The text of Ms Marino’s motion reflects the Opposition election commitment and is as follows:

 The order of the day having been read for the resumption of the debate on the motion of Ms Marino—That this House:
 (1) require the Government:
(a) urgently to introduce legislation to reinstate the former workplace participation criteria for independent youth allowance, to apply to students whose family home is located in inner regional areas as defined by the Australian Bureau of Statistics instrument Australian Standard Geographical Classification; and
(b) to appropriate funds necessary to meet the additional cost of expanding the criteria for participation, with the funds to come from the Education Investment Fund; and
(2) send a message to the Senate acquainting it of this resolution and requesting its concurrence, 9:16:47 AM.
 According to the Explanatory Memorandum, the objective of Senator Nash’s bill, the Social Security Amendment (Income Support for Regional Students) Bill 2010, is to ‘require the same eligibility criteria for Independent Youth Allowance to apply to all four ASGC-RA zones’—that is, to include Inner Regional students.

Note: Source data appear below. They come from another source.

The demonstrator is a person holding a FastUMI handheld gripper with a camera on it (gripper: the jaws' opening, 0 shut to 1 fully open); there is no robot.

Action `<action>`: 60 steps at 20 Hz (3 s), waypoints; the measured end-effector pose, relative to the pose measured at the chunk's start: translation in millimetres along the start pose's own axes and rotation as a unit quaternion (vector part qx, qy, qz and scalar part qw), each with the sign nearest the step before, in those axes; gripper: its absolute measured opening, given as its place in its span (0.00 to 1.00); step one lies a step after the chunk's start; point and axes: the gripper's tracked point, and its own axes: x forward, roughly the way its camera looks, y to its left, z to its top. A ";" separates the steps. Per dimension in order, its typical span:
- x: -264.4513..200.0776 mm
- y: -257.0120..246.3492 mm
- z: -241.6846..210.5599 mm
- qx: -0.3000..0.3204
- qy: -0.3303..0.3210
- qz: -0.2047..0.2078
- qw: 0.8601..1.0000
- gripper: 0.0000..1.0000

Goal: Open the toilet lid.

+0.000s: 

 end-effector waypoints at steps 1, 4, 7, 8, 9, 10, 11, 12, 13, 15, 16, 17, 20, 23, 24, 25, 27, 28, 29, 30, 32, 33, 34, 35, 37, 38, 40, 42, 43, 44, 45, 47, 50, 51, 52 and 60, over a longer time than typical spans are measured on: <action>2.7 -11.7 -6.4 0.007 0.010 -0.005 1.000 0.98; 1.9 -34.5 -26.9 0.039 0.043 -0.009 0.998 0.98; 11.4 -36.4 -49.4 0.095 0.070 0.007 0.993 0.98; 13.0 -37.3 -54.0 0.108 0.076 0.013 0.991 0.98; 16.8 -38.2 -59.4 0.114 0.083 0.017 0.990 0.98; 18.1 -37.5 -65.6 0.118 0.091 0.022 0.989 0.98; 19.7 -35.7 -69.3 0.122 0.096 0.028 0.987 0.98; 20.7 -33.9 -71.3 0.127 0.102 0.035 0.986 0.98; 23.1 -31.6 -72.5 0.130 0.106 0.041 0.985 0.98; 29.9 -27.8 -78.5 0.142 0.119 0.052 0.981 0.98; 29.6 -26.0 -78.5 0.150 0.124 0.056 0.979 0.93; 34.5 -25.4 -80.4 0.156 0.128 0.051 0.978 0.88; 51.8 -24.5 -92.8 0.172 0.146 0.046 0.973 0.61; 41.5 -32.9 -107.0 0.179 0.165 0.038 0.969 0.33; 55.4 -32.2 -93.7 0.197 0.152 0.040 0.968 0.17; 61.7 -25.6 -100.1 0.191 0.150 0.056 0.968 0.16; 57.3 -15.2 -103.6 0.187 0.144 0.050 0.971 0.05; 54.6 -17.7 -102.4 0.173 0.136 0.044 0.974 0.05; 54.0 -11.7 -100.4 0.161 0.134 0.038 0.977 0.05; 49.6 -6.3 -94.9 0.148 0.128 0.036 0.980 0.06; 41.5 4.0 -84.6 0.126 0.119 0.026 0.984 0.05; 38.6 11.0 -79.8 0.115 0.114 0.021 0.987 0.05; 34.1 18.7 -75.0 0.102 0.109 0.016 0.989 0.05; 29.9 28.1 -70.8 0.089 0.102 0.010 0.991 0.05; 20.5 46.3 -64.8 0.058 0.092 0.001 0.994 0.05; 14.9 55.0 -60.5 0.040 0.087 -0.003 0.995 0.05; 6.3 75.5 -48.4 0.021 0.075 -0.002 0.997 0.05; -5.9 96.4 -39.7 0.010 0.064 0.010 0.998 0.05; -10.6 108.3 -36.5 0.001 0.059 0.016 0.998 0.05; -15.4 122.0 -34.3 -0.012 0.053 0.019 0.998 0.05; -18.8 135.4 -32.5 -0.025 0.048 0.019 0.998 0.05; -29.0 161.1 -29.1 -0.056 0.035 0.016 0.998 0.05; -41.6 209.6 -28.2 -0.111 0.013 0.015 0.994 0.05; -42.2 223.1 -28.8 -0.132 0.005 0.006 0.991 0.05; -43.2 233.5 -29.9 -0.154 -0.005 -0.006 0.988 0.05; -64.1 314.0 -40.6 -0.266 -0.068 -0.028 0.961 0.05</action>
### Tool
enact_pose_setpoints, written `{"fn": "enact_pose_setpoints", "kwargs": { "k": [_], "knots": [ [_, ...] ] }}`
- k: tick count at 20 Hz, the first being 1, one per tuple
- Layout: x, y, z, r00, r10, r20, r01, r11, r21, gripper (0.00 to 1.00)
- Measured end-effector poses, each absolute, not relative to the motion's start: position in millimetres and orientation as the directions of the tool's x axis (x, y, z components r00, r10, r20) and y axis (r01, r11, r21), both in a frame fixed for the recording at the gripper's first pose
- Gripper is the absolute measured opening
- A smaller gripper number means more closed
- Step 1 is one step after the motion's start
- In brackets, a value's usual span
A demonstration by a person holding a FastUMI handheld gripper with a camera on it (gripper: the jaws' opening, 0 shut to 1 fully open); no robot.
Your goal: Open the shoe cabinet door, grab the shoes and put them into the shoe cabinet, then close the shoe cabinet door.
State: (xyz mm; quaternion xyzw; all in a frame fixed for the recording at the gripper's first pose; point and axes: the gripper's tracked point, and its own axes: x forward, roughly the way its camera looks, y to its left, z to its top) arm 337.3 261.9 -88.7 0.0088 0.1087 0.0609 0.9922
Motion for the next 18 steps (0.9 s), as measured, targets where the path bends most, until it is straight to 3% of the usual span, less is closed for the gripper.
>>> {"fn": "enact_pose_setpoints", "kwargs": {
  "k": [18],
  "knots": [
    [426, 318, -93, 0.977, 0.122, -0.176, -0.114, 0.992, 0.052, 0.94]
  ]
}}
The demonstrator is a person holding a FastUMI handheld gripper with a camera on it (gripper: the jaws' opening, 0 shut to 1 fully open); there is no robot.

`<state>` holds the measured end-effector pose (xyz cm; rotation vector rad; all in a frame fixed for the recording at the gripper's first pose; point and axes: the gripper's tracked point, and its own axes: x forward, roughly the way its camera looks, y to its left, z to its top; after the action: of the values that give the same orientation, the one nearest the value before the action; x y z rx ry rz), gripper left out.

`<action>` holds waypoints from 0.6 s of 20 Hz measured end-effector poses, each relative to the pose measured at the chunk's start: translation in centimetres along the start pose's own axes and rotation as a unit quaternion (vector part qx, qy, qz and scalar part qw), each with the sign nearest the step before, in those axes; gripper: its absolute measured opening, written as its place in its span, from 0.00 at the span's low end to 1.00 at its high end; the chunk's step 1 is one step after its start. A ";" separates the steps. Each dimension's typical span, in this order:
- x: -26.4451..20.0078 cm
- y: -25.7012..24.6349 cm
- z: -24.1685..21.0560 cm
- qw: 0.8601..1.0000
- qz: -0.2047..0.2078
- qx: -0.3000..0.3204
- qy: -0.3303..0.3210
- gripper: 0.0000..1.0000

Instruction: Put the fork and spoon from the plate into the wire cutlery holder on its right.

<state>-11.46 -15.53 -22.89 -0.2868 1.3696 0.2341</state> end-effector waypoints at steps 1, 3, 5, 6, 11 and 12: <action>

The Explanatory Memorandum suggests that the financial impact of this change is approximately $90 million per annum. Further, it says that the change is ‘to be budget neutral, with funding to be appropriated from the Education Investment Fund’.

Under Section 53 of the Constitution, the Senate cannot initiate money bills, so the question of funding will be faced in the House of Representatives if the bill proceeds.

It is unclear how many additional students would become eligible for independent Youth Allowance under the changes. In response to an Estimates Question on Notice, the Department of Employment, Education and Workplace Relations estimated that as at 24 April 2009, there were around 13 387 inner regional higher education students who live away from home in receipt of Youth Allowance.

The effect of Ms Marino’s motion is unclear. In relation to the effect of motions, House of Representatives Practice states that:

 ... the effect of such orders and resolutions of the House on others outside the House may be a limited one. 
It adds though that:

 ... this is not to say that the opinions of the House are to be disregarded, as it is incumbent upon the Executive Government and its employees and others concerned with matters on which the House has expressed an opinion to take cognisance of that opinion when contemplating or formulating any future action.
At the very least, it may be that the successful motion gives an indication of voting intentions should Senator Nash’s bill proceed to a vote in the House.